EXERCISE REQUIREMENTS:
Go through the listing below and reproduce it word for word.

COLLECTED MATERIAL:
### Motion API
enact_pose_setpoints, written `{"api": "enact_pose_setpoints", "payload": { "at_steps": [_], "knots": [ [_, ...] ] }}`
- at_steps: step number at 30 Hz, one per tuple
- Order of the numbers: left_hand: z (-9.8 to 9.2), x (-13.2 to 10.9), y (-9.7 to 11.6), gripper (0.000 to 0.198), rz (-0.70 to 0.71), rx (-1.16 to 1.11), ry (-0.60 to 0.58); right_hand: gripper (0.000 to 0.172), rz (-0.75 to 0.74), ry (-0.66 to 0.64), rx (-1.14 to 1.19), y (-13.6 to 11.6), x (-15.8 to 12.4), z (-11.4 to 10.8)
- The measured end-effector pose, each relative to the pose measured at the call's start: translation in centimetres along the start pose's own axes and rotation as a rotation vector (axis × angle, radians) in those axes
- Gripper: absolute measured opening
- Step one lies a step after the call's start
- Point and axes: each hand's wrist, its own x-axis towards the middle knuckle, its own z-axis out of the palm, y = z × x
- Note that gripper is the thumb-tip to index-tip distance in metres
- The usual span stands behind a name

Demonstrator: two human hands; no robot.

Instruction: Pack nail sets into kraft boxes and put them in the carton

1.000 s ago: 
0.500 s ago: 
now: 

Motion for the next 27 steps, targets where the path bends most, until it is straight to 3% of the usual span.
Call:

EXPECTED OUTPUT:
### Motion API
enact_pose_setpoints, written `{"api": "enact_pose_setpoints", "payload": { "at_steps": [_], "knots": [ [_, ...] ] }}`
- at_steps: step number at 30 Hz, one per tuple
- Order of the numbers: left_hand: z (-9.8 to 9.2), x (-13.2 to 10.9), y (-9.7 to 11.6), gripper (0.000 to 0.198), rz (-0.70 to 0.71), rx (-1.16 to 1.11), ry (-0.60 to 0.58); right_hand: gripper (0.000 to 0.172), rz (-0.75 to 0.74), ry (-0.66 to 0.64), rx (-1.14 to 1.19), y (-13.6 to 11.6), x (-15.8 to 12.4), z (-11.4 to 10.8)
- The measured end-effector pose, each relative to the pose measured at the call's start: translation in centimetres along the start pose's own axes and rotation as a rotation vector (axis × angle, radians) in those axes
- Gripper: absolute measured opening
- Step one lies a step after the call's start
- Point and axes: each hand's wrist, its own x-axis towards the middle knuckle, its own z-axis out of the palm, y = z × x
- Note that gripper is the thumb-tip to index-tip distance in metres
- The usual span stands behind a name

Demonstrator: two human hands; no robot.

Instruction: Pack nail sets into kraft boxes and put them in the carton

1.000 s ago: 
0.500 s ago: 
now: 

Motion for the next 27 steps, targets where the path bends most, until it is straight to 3% of the usual span.
Call:

There's no more to the output.